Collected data

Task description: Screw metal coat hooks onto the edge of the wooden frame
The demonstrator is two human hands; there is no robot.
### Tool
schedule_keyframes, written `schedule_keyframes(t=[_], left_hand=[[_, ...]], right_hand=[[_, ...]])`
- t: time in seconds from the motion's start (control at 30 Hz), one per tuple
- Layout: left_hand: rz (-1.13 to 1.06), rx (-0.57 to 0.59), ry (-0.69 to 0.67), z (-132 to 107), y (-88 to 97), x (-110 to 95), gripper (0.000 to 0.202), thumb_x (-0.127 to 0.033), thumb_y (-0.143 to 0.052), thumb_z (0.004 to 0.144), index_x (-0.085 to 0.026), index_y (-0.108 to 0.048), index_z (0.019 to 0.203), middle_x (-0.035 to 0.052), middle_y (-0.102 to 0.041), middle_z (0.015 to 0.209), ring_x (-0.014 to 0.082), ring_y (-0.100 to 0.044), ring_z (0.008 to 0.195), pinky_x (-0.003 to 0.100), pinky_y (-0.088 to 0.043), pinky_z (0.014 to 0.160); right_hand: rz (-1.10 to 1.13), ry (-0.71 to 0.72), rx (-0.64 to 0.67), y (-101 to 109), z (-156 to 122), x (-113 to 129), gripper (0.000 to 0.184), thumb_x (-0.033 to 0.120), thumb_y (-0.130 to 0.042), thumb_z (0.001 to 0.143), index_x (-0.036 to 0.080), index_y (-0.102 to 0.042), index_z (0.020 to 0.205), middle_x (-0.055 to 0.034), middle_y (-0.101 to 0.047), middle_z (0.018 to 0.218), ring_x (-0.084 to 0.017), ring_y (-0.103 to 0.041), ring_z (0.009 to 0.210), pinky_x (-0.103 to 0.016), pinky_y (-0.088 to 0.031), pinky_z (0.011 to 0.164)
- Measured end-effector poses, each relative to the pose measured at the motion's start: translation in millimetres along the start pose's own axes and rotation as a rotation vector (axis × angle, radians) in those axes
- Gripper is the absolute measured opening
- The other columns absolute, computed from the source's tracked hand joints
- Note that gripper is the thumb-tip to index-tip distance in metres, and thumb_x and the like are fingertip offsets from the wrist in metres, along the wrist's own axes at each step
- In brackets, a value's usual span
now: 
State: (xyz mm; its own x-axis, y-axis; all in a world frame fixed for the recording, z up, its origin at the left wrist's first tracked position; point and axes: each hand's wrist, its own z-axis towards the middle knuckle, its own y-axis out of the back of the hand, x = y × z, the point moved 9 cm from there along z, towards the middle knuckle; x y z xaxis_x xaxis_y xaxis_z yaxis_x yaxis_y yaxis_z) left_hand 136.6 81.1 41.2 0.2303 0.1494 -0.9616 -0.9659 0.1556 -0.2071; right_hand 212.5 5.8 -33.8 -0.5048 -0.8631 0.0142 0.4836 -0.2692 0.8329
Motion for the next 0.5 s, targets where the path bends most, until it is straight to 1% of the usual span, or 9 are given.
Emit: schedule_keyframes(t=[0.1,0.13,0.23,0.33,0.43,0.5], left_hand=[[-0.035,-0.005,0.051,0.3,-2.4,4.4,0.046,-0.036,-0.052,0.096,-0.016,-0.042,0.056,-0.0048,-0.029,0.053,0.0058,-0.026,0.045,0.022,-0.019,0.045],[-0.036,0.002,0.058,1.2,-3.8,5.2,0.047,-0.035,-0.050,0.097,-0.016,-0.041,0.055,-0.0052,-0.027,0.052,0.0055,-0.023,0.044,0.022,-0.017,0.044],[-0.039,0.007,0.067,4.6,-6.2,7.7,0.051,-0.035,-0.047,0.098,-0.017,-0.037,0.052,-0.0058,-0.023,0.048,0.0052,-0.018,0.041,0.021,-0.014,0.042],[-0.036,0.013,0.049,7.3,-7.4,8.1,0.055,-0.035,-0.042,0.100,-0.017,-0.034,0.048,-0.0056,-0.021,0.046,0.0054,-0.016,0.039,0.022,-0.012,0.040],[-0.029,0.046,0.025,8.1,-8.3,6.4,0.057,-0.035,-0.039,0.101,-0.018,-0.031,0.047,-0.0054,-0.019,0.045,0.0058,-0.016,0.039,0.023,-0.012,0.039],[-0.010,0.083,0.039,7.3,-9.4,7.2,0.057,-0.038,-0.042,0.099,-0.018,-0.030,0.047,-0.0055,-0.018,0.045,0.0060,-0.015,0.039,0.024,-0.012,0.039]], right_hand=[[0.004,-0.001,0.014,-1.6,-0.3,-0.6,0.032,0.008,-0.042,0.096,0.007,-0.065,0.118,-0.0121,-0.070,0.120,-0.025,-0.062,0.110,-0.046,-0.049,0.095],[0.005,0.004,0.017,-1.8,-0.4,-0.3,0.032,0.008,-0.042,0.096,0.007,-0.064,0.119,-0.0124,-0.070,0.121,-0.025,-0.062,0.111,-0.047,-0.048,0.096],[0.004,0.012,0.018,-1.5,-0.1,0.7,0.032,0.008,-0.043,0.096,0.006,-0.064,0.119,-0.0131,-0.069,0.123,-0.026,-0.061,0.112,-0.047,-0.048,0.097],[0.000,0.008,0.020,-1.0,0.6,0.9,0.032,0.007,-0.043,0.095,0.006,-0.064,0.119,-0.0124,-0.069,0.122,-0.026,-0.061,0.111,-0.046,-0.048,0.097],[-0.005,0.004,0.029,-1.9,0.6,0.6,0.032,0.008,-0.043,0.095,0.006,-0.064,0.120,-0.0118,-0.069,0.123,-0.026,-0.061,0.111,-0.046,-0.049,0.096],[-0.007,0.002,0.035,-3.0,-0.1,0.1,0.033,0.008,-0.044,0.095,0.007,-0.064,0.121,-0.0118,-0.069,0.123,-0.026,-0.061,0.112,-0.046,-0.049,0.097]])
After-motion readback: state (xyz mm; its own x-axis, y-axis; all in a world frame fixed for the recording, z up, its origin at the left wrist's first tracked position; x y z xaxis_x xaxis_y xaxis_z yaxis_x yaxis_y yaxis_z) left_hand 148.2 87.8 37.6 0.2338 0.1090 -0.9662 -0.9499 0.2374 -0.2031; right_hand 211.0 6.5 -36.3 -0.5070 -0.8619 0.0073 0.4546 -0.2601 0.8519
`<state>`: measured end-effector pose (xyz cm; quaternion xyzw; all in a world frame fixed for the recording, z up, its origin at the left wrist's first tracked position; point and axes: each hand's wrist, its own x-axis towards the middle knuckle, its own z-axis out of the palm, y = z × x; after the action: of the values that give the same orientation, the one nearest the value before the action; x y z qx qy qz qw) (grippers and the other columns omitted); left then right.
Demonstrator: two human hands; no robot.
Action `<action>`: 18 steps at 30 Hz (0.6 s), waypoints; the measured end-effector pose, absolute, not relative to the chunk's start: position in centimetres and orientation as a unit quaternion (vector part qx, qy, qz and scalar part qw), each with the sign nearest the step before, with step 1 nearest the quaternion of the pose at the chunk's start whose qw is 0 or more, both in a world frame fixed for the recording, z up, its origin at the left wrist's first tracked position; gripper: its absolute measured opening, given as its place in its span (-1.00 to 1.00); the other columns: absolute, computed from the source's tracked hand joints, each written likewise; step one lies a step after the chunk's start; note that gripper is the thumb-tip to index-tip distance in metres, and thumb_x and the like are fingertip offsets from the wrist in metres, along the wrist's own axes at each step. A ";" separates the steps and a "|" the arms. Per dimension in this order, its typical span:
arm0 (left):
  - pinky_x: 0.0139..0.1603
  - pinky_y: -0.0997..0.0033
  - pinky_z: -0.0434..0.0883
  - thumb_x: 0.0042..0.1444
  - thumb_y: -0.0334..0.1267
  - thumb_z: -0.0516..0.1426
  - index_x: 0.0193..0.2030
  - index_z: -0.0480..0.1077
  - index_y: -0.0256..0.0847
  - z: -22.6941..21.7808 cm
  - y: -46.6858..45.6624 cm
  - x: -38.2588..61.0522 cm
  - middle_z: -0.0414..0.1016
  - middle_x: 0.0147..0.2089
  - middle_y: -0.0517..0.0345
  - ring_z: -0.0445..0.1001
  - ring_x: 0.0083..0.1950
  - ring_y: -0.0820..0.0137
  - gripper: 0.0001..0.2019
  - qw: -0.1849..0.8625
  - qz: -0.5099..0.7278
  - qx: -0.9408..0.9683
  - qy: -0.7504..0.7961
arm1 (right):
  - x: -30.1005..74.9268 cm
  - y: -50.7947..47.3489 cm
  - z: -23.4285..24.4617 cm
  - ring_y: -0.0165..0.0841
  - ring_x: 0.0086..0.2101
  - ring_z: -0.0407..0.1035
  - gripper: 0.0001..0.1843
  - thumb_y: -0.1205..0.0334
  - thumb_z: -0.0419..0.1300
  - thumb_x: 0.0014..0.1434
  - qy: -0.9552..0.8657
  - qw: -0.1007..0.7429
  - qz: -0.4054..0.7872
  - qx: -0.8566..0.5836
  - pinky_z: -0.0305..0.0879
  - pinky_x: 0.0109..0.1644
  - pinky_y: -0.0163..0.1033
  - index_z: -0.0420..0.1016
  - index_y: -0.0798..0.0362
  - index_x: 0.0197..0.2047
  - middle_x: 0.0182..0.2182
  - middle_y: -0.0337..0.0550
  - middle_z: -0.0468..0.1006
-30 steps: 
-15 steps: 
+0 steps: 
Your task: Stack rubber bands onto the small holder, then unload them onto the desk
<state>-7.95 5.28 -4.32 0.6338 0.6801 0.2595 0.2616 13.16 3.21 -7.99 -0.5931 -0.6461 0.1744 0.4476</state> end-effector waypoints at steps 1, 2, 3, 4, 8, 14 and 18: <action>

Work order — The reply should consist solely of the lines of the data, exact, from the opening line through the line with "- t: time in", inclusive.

Solution to this problem —
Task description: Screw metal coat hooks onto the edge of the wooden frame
The demonstrator is two human hands; there is no robot.
### Tool
schedule_keyframes, written `schedule_keyframes(t=[_], left_hand=[[_, ...]], right_hand=[[_, ...]])`
- t: time in seconds from the motion's start (control at 30 Hz), one per tuple

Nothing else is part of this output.